Note that the following RocksDB metrics collected by Kafka-Streams are usually by task_id (and here sometimes aggregated as the sum over task_ids). I assume that the metric values are wrong and should really be 1/10 as high, since there are 10 topics/tasks with a shared LRUCache
and RocksDB doesn't know that it is shared, therefore reporting 500 MB block cache usage for each task separately when really it is the same 500 MB memory buffer for all of them.

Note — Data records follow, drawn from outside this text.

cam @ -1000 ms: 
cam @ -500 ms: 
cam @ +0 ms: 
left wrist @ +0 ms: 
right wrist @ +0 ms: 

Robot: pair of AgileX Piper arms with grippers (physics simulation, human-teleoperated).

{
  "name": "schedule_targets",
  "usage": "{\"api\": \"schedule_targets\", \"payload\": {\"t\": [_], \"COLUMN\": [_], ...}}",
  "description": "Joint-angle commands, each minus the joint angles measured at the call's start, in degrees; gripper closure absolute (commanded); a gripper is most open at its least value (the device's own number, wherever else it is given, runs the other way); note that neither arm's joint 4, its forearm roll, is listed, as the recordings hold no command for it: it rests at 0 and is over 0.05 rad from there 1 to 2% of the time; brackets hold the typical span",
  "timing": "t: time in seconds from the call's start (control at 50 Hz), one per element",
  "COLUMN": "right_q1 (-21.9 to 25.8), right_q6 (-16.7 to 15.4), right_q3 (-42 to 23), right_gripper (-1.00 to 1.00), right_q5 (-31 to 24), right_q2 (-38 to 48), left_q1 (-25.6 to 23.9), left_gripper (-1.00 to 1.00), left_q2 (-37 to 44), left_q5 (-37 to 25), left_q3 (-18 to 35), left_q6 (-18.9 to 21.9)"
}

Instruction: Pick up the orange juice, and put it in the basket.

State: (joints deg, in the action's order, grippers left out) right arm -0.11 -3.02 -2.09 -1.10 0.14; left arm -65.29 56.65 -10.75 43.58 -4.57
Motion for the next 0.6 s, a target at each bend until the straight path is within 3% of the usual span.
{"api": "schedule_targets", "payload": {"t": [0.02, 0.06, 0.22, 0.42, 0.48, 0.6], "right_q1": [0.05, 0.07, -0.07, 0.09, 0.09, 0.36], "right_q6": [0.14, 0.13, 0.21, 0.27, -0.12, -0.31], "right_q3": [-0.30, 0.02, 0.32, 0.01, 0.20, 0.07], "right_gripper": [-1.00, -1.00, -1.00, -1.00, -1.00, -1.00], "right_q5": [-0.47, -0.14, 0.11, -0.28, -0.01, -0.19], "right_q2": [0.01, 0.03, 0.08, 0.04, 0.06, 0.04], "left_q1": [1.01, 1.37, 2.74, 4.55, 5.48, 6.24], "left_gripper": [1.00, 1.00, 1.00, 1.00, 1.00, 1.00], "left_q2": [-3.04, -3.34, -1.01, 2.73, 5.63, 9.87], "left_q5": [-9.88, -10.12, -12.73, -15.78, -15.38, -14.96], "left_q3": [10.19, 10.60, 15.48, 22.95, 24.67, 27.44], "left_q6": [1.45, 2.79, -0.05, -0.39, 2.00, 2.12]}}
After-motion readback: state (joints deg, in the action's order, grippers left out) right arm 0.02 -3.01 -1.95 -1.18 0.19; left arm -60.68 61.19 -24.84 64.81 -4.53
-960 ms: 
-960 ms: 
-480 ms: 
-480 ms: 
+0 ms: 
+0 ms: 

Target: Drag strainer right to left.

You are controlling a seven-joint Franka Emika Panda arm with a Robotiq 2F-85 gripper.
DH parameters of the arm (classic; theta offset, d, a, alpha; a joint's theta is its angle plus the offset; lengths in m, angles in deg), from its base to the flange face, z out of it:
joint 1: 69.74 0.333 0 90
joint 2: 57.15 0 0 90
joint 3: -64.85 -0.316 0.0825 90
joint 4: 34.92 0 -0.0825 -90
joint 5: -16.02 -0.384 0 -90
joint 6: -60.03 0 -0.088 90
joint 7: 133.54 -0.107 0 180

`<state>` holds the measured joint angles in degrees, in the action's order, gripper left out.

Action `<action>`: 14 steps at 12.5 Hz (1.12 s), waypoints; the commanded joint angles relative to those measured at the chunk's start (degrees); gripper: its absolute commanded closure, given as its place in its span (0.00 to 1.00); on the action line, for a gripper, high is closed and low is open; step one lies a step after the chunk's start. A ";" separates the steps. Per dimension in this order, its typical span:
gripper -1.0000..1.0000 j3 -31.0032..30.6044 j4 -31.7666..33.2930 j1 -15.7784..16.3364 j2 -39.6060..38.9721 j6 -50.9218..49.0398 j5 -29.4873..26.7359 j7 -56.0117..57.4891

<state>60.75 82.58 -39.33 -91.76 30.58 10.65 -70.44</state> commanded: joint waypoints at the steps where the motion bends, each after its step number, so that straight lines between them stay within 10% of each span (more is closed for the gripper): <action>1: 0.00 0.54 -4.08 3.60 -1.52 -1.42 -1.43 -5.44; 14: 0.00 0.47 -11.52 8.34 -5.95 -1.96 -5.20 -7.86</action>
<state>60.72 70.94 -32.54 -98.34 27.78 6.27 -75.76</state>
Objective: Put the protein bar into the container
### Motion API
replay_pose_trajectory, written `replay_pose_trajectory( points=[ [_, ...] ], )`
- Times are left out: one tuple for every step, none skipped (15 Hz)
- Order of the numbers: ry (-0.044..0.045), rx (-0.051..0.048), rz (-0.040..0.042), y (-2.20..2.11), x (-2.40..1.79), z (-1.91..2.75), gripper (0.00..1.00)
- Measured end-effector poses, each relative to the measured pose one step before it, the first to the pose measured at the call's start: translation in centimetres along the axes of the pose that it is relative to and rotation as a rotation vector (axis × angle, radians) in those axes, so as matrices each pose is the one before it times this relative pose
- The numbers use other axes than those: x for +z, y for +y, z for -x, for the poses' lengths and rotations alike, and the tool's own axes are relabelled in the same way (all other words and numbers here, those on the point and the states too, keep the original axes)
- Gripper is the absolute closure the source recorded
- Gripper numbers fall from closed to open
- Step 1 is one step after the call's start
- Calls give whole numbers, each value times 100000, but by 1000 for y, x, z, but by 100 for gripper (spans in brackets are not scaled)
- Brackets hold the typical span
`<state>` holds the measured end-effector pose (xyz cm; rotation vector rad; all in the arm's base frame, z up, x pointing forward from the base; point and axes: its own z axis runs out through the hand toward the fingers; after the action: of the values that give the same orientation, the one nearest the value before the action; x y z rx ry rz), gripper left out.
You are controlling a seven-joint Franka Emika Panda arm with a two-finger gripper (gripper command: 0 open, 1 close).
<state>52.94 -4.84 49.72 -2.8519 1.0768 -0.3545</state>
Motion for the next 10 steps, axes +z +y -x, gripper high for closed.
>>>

Unless using Direct IO (https://github.com/facebook/rocksdb/wiki/Direct-IO), shared file cache pages from the OS can increase your RSS. If you have a way of tracking anonymous memory usage, that would be more accurate for gauging "memory usage."
By the way, RocksDB does not typically use mmaped file cache directly (only through other functions) because it typically has to decompress and verify checksums on data before admitting it to RocksDB block cache.